TASK DIRECTIONS:
Produce an exact copy of the lines from the line containing "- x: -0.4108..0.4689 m" through the last line of the listing below, both ends included, and nothing else.

INFORMATION SHOWN:
------------------------------------
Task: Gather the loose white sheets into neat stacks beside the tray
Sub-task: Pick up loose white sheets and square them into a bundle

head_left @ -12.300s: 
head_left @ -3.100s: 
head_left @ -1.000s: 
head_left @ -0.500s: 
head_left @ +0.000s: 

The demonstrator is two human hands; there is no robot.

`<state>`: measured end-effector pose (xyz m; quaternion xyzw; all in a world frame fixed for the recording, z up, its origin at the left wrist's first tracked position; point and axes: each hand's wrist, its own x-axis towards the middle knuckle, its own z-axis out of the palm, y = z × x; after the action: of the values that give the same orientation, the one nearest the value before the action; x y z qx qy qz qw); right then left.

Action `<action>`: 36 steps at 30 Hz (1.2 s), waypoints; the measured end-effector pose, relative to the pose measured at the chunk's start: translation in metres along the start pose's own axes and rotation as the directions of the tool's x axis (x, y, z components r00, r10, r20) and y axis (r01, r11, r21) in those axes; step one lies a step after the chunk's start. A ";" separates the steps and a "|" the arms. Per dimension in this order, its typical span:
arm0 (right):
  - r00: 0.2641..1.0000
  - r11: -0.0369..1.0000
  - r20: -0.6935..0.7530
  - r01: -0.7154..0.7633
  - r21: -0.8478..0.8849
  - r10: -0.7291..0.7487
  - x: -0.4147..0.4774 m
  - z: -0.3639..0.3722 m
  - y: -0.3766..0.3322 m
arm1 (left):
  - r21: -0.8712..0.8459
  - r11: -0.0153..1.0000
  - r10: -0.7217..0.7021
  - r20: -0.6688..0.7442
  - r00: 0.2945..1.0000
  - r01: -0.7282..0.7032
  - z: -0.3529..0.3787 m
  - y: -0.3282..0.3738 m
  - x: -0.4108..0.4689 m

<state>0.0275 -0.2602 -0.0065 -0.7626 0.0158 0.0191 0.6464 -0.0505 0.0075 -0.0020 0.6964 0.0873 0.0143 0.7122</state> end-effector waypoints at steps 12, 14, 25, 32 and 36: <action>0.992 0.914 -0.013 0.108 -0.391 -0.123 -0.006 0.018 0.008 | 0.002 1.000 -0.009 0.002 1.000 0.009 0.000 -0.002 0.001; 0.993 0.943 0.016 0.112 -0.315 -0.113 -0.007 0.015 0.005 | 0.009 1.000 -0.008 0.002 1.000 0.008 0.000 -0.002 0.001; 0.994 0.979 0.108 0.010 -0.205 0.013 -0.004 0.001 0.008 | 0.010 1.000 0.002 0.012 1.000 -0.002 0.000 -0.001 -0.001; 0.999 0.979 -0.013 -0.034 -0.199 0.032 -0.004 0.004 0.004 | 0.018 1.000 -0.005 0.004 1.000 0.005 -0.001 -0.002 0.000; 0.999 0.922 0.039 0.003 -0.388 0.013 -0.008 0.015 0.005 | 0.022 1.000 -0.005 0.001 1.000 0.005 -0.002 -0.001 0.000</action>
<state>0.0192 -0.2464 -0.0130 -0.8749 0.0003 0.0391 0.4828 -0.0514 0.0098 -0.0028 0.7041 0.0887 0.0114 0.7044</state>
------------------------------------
RESPONSE TO THIS EXERCISE:
  - x: -0.4108..0.4689 m

<state>0.0275 -0.2602 -0.0065 -0.7626 0.0158 0.0191 0.6464 -0.0505 0.0075 -0.0020 0.6964 0.0873 0.0143 0.7122</state> end-effector waypoints at steps 12, 14, 25, 32 and 36: <action>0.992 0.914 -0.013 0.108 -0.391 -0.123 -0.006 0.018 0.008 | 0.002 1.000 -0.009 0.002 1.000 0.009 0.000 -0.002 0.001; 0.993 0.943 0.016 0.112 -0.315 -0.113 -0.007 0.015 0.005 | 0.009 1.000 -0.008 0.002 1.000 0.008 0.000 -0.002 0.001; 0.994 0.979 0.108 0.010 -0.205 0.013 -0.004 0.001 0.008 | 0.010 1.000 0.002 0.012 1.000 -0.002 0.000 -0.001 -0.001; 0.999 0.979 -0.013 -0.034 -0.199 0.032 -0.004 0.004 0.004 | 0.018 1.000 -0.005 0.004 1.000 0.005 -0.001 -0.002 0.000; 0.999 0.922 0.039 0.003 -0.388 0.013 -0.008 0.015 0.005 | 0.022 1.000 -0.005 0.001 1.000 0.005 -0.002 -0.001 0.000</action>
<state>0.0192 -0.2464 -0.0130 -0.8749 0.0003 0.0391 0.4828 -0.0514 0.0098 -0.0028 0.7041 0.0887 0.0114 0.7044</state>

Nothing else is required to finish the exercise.